# Dataset entries
....
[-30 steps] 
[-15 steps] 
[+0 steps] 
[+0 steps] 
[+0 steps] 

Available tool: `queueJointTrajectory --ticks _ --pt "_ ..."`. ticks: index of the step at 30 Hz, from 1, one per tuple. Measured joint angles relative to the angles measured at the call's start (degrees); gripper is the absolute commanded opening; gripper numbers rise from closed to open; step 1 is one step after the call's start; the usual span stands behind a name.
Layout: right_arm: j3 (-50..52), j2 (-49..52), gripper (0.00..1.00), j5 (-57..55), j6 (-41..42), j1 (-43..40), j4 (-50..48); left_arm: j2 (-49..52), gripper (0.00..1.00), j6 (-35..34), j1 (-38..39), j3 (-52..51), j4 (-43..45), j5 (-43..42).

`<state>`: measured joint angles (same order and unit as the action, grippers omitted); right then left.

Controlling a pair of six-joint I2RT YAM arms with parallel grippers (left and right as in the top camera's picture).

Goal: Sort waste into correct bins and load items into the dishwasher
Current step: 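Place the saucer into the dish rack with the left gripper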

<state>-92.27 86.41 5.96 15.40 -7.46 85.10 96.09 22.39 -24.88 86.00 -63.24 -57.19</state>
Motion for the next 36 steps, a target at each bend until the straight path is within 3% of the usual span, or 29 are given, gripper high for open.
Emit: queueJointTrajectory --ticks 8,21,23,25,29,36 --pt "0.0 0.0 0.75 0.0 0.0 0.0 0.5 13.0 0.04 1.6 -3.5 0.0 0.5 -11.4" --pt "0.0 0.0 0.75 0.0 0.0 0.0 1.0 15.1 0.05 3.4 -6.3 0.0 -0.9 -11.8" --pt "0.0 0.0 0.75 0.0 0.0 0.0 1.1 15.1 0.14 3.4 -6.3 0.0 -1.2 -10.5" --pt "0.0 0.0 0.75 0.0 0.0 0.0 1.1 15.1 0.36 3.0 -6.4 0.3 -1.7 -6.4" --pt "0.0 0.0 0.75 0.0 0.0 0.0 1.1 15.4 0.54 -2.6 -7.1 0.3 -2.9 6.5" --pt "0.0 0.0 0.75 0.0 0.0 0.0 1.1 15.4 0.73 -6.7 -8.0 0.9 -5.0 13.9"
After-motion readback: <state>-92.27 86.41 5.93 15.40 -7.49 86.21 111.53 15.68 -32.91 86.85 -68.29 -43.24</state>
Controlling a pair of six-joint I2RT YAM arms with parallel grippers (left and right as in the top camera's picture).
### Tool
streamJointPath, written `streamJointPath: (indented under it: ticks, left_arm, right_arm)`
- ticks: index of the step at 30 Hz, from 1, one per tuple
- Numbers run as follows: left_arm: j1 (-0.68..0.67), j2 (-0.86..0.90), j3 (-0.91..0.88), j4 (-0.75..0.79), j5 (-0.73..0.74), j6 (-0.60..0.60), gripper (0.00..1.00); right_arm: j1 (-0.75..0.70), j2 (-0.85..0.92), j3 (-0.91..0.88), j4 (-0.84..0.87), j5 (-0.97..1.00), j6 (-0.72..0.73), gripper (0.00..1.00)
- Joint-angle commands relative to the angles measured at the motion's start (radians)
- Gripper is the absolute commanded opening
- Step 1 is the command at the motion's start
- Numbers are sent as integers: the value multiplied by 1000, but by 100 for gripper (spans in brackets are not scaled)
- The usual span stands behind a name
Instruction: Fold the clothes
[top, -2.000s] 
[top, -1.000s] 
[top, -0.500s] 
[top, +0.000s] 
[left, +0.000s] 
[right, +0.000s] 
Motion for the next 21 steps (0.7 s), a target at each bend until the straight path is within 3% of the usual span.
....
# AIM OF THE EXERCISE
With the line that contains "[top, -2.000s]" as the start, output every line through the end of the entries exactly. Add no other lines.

# ANSWER AREA
[top, -2.000s] 
[top, -1.000s] 
[top, -0.500s] 
[top, +0.000s] 
[left, +0.000s] 
[right, +0.000s] 
Motion for the next 21 steps (0.7 s), a target at each bend until the straight path is within 3% of the usual span.

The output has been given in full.